"Krym to niewielki obszar w porównaniu do całej Ukrainy. (...) Każde silne państwo, które ma silną armię, może próbować zająć inne państwo. Pytanie, co z tym potem zrobi, trzeba utrzymać ludność, zagwarantować wypłatę świadczeń" - tak Leszek Miller komentował w TVN24 konflikt ukraińsko-rosyjski.
Telewizyjny występ Leszka Millera zrobił duże wrażenie. Bo nieczęsto można usłyszeć z ust prominentnego polskiego polityka tego typu oceny.
- Nie wiem, co się stało temu politykowi, ale to coraz większy problem. W każdej z tez wypowiedzianych przez Millera jest jakieś ziarenko prawdy, ale jej istota jest zadziwiająco odbiegająca od rzeczywistości - komentował Jacek Żakowski w "Poranku Radia TOK FM".

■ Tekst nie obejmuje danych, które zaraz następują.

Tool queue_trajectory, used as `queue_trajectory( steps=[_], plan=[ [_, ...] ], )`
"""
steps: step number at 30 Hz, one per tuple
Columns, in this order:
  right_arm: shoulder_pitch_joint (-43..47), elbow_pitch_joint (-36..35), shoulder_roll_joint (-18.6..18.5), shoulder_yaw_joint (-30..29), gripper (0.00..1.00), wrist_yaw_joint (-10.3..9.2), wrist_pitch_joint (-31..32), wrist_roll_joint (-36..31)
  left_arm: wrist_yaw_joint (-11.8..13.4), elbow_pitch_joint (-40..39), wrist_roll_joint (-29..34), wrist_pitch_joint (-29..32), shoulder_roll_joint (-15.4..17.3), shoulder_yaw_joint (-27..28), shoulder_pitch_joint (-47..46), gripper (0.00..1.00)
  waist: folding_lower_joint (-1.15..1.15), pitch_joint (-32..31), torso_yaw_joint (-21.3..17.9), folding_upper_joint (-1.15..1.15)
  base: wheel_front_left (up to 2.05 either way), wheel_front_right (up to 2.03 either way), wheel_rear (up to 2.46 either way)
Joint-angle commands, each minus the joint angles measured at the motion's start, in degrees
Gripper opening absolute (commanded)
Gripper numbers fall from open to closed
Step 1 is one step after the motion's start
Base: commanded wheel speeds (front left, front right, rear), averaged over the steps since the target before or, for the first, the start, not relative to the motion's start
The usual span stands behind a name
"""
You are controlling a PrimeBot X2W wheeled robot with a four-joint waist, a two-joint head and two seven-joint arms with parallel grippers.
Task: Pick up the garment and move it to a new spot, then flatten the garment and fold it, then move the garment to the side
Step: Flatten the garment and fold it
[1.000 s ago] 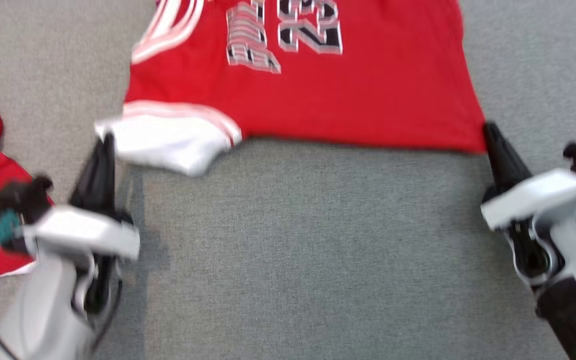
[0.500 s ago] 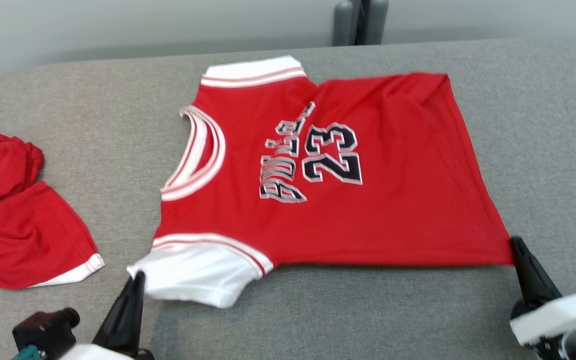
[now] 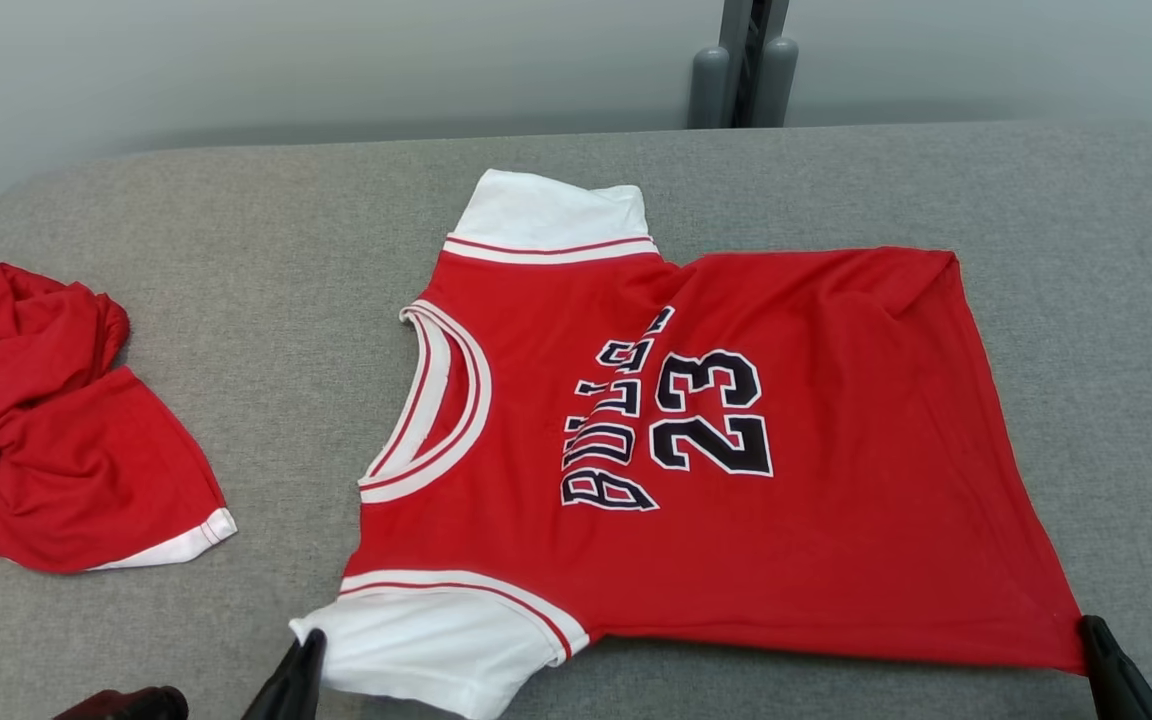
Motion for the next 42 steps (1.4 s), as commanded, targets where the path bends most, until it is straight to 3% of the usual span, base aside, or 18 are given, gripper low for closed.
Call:
queue_trajectory(
  steps=[1, 7, 16, 24, 32, 33, 34, 35, 36, 37, 42],
  plan=[
    [1.1, -2.5, 1.5, -2.2, 0.00, 0.00, 2.1, -2.1, 0.7, -1.0, 0.6, 0.2, 0.9, 0.9, -0.1, 0.00, 0.00, 0.4, -0.2, 0.00, 0.00, 0.00, 0.00],
    [0.2, -9.1, 6.4, -7.1, 0.00, 0.00, 9.6, -6.3, -0.5, -1.6, 0.8, 1.3, 3.0, 2.8, -4.8, 0.00, 0.00, 2.5, -1.1, 0.00, 0.00, 0.00, 0.00],
    [-10.0, -13.6, 9.0, -9.6, 0.00, 0.00, 17.5, -10.1, -4.8, 3.5, -0.8, 3.1, 5.4, 4.2, -16.6, 0.00, 0.00, 6.7, -3.3, 0.00, 0.00, 0.00, 0.00],
    [-20.7, -7.0, 9.1, -6.4, 0.00, 0.00, 21.3, -12.9, -10.3, 14.9, -3.4, 4.8, 3.1, 1.1, -28.3, 0.00, 0.00, 10.4, -4.4, 0.00, 0.00, 0.00, 0.00],
    [-26.2, 1.6, 7.4, -2.8, 0.00, 0.00, 17.9, -13.7, -14.7, 27.9, -5.3, 2.2, 0.3, 0.6, -35.2, 0.00, 0.00, 11.9, -5.1, 0.00, 0.00, 0.00, 0.00],
    [-27.1, 2.9, 7.7, -2.0, 0.00, 0.00, 16.2, -12.6, -15.4, 30.0, -6.2, 1.1, -0.7, 0.8, -35.8, 0.39, 0.00, 11.9, -5.3, 0.00, 0.00, 0.00, 0.00],
    [-27.3, 3.3, 7.2, -1.5, 0.10, 0.00, 15.1, -12.7, -15.8, 30.9, -6.4, 0.4, -1.0, 1.0, -36.0, 0.68, 0.00, 11.8, -5.3, 0.00, 0.00, 0.00, 0.00],
    [-27.2, 3.5, 6.9, -1.0, 0.41, 0.00, 14.1, -12.6, -15.9, 31.5, -6.4, -0.4, -1.2, 1.1, -35.9, 1.00, 0.00, 11.6, -5.4, 0.00, 0.00, 0.00, 0.00],
    [-27.1, 3.6, 6.6, -0.7, 0.82, 0.00, 13.0, -12.2, -16.1, 32.0, -6.4, -1.6, -1.5, 1.5, -35.7, 1.00, 0.00, 11.4, -5.5, 0.00, 0.00, 0.00, 0.00],
    [-26.8, 3.5, 6.1, -0.3, 1.00, 0.00, 11.6, -12.3, -15.9, 32.3, -6.2, -2.8, -1.8, 1.9, -35.4, 1.00, 0.00, 11.2, -5.5, 0.00, 0.00, 0.00, 0.00],
    [-25.2, 2.0, 3.9, 0.5, 1.00, 0.00, 4.0, -14.4, -14.3, 32.2, -3.7, -11.0, -2.8, 4.1, -33.5, 1.00, 0.00, 9.7, -5.3, 0.00, 0.00, 0.00, 0.00]
  ],
)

Jeszcze ostrzej wypowiedzi przewodniczącego SLD podsumował Maciej Stasiński. Według dziennikarza "Gazety Wyborczej" były premier "mówi Putinem".
"Wypowiedź premiera Leszka Millera jest haniebna i nosi znamiona "piątej kolumny imperializmu rosyjskiego". Może ta fraza - jak z "Trybuny Ludu" - przemówi do byłego premiera, któremu uszczelka pod głowicą najwyraźniej puściła" - ocenił Stasiński.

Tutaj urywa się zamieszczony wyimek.